## EXERCISE BRIEF
Keep to one stretch of the data below, the lines from the one with "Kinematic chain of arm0" up to and including the one with "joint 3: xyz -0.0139", and return that stretch exactly.

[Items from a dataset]
★ ★ ★ ★
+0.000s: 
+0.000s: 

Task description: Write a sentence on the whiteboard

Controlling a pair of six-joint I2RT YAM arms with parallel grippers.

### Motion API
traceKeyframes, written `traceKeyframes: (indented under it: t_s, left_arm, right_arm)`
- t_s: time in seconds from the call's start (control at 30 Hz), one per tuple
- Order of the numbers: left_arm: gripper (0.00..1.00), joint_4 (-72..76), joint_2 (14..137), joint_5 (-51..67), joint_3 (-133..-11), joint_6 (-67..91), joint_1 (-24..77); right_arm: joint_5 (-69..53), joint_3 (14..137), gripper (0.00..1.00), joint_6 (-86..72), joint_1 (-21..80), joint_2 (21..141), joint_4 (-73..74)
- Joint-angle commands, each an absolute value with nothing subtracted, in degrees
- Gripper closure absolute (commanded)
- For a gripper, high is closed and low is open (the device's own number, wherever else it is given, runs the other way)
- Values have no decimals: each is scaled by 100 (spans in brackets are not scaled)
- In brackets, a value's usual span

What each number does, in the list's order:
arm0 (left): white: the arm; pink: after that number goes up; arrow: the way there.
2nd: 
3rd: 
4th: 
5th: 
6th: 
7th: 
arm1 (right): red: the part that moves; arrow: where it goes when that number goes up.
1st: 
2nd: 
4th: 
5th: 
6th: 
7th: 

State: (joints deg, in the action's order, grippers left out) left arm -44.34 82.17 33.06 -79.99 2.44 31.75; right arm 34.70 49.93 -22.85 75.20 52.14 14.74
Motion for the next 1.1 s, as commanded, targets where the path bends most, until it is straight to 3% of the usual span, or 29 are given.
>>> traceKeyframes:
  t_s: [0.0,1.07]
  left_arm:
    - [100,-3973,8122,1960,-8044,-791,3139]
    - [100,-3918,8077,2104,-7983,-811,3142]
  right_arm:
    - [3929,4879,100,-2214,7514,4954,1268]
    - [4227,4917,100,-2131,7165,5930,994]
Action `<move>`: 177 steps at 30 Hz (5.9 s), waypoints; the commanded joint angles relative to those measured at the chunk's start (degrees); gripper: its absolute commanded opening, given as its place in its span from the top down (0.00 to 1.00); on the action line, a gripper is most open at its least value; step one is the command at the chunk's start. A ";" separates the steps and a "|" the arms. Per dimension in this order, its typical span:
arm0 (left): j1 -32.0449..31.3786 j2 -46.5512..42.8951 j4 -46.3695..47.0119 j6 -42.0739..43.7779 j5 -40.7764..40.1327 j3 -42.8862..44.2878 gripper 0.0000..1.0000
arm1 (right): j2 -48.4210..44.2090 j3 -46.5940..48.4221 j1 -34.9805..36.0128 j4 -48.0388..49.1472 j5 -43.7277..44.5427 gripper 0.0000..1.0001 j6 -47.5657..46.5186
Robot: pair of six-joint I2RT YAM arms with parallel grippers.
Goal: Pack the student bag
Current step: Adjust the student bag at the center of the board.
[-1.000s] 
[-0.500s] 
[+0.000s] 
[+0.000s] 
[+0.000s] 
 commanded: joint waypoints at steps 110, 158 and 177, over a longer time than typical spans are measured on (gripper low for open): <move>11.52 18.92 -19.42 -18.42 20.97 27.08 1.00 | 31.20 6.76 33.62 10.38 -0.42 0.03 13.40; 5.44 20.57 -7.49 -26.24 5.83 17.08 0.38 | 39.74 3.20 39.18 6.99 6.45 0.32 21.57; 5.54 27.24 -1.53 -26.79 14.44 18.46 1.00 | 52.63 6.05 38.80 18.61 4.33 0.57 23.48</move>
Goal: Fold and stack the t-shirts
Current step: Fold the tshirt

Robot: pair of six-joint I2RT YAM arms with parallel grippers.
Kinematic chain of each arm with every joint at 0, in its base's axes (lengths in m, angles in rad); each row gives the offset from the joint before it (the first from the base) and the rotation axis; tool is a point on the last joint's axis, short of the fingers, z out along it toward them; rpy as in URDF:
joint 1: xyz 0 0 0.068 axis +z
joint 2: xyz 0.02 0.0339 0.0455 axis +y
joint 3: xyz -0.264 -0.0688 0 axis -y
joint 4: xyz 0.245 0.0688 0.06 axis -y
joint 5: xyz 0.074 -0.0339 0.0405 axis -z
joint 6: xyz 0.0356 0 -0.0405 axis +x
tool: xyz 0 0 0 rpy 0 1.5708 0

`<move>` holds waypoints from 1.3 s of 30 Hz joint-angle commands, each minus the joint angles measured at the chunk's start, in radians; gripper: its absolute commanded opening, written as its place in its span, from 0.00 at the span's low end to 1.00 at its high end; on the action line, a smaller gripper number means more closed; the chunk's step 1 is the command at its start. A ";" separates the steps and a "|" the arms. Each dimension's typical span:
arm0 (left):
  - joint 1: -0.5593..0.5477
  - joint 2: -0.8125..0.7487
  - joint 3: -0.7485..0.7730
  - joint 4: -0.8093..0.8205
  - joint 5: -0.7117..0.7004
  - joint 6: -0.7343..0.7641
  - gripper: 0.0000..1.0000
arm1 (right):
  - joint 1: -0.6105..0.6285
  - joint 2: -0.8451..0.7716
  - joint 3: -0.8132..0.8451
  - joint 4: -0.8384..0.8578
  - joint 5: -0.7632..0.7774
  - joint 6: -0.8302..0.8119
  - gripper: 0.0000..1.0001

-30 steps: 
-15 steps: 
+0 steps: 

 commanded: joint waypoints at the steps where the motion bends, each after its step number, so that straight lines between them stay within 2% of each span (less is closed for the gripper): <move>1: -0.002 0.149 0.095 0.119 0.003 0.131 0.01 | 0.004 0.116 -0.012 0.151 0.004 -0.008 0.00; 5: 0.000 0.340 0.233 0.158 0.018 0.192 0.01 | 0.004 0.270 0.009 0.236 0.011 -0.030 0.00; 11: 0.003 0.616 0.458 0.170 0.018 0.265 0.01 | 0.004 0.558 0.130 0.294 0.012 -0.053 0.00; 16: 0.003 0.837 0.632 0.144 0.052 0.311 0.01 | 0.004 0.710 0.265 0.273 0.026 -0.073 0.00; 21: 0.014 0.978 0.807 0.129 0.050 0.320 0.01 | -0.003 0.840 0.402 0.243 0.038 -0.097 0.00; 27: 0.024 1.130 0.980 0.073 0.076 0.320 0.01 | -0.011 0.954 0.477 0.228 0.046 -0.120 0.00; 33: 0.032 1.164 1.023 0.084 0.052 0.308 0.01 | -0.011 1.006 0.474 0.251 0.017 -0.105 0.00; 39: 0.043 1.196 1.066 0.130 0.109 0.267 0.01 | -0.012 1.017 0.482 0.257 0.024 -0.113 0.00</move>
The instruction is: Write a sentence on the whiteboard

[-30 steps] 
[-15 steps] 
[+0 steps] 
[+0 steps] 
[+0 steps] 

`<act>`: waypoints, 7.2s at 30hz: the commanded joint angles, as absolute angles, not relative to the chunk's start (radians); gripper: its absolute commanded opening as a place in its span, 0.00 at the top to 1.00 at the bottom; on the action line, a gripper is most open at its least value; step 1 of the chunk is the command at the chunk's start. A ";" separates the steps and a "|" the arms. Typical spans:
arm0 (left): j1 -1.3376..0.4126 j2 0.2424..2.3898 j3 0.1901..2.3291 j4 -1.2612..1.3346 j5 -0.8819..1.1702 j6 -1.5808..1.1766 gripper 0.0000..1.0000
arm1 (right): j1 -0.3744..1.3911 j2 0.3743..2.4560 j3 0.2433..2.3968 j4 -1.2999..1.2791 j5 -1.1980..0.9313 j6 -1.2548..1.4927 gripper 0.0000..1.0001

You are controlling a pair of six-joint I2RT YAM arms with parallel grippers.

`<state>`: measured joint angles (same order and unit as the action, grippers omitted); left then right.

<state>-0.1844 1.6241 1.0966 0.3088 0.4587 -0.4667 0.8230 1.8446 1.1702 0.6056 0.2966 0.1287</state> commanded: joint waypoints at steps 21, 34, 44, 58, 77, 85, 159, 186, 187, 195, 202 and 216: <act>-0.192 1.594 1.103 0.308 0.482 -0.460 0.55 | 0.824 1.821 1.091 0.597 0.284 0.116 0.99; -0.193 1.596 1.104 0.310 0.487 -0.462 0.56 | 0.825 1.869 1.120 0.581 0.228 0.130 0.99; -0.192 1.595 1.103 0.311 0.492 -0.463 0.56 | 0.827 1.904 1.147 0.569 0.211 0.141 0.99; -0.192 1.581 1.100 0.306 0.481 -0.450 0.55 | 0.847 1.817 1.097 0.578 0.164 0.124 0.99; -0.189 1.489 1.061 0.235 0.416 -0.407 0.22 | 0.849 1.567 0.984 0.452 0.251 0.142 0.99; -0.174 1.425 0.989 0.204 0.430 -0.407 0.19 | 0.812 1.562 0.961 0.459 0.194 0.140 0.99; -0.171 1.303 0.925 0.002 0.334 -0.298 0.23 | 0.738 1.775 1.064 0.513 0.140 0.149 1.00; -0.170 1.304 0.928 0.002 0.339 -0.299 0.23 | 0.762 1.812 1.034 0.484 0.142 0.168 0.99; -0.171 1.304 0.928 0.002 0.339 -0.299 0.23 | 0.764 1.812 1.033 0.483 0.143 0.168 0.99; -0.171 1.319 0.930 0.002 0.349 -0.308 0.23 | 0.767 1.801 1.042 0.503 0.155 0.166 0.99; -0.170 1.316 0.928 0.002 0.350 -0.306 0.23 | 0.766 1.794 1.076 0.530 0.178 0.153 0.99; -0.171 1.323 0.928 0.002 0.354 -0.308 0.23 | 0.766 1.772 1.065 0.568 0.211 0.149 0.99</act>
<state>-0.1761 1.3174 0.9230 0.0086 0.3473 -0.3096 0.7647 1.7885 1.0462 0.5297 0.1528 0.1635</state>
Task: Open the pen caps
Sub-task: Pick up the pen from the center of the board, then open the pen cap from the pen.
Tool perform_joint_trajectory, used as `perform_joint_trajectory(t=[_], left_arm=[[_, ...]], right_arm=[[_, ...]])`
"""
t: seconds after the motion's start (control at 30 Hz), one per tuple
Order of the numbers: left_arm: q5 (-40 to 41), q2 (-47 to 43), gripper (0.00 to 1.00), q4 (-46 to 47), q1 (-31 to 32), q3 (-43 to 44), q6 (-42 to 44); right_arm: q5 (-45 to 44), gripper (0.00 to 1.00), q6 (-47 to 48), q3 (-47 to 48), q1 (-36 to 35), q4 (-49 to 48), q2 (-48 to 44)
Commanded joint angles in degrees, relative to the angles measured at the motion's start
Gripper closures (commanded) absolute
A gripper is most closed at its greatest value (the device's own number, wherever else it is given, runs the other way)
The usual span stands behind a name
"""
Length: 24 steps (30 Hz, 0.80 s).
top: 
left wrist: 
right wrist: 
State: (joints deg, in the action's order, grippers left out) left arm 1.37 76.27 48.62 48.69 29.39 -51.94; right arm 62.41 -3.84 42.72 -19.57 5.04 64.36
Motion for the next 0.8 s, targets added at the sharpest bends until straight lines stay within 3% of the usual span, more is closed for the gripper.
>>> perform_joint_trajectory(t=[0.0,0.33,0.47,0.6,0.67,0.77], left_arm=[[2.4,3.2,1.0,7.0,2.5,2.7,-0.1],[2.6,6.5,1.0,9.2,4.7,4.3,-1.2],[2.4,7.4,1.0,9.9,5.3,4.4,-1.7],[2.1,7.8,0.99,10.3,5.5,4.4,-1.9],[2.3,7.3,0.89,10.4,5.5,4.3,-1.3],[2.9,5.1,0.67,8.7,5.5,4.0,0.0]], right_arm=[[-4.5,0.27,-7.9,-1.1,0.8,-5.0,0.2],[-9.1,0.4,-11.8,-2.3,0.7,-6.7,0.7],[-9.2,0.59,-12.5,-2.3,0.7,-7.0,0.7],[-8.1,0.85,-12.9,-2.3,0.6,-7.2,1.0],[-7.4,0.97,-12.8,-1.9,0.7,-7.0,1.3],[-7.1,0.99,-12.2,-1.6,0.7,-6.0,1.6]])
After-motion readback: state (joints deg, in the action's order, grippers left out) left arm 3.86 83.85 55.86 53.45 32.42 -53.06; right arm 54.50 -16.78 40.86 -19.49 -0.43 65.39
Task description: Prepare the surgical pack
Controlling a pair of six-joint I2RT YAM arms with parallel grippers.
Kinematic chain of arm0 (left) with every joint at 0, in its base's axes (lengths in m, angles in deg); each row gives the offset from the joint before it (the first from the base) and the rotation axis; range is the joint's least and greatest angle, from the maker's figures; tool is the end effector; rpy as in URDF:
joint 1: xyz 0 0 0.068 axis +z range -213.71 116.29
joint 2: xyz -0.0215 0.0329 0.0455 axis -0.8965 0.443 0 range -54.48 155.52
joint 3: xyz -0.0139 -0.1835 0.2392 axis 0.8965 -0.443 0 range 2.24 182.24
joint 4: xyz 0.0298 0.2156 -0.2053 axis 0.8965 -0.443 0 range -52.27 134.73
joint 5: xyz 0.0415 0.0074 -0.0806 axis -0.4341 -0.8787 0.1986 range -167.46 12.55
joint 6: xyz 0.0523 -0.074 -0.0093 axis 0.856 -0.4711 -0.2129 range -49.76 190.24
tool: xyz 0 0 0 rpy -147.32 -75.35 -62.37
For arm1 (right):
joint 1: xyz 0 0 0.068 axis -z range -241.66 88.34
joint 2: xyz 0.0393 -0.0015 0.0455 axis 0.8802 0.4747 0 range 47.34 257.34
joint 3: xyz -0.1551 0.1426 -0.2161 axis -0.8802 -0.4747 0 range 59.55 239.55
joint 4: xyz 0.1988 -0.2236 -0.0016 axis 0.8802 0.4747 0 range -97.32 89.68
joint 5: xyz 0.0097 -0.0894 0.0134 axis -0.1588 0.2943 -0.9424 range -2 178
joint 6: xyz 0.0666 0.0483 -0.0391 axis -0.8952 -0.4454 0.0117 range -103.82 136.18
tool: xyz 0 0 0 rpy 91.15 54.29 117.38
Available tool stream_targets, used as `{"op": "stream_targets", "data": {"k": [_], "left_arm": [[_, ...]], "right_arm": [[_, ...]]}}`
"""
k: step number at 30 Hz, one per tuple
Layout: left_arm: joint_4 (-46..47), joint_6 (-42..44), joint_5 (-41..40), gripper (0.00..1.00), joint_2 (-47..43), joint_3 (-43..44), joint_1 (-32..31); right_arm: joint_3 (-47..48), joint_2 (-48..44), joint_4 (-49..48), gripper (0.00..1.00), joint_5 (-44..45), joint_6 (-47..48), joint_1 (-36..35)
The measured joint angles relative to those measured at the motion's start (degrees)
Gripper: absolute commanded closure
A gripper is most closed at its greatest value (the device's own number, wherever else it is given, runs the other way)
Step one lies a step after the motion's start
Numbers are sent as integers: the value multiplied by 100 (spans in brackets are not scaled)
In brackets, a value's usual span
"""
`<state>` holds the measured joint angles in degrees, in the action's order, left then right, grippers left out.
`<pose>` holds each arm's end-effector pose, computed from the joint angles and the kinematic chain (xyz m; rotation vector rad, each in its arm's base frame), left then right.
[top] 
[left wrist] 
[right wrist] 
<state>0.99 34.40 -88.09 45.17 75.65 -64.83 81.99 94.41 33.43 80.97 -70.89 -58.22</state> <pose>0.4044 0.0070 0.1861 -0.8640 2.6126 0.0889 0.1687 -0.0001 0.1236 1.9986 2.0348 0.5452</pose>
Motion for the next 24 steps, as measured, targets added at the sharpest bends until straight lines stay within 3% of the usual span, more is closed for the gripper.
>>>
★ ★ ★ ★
## WRITTEN SOLUTION
Kinematic chain of arm0 (left) with every joint at 0, in its base's axes (lengths in m, angles in deg); each row gives the offset from the joint before it (the first from the base) and the rotation axis; range is the joint's least and greatest angle, from the maker's figures; tool is the end effector; rpy as in URDF:
joint 1: xyz 0 0 0.068 axis +z range -213.71 116.29
joint 2: xyz -0.0215 0.0329 0.0455 axis -0.8965 0.443 0 range -54.48 155.52
joint 3: xyz -0.0139 -0.1835 0.2392 axis 0.8965 -0.443 0 range 2.24 182.24

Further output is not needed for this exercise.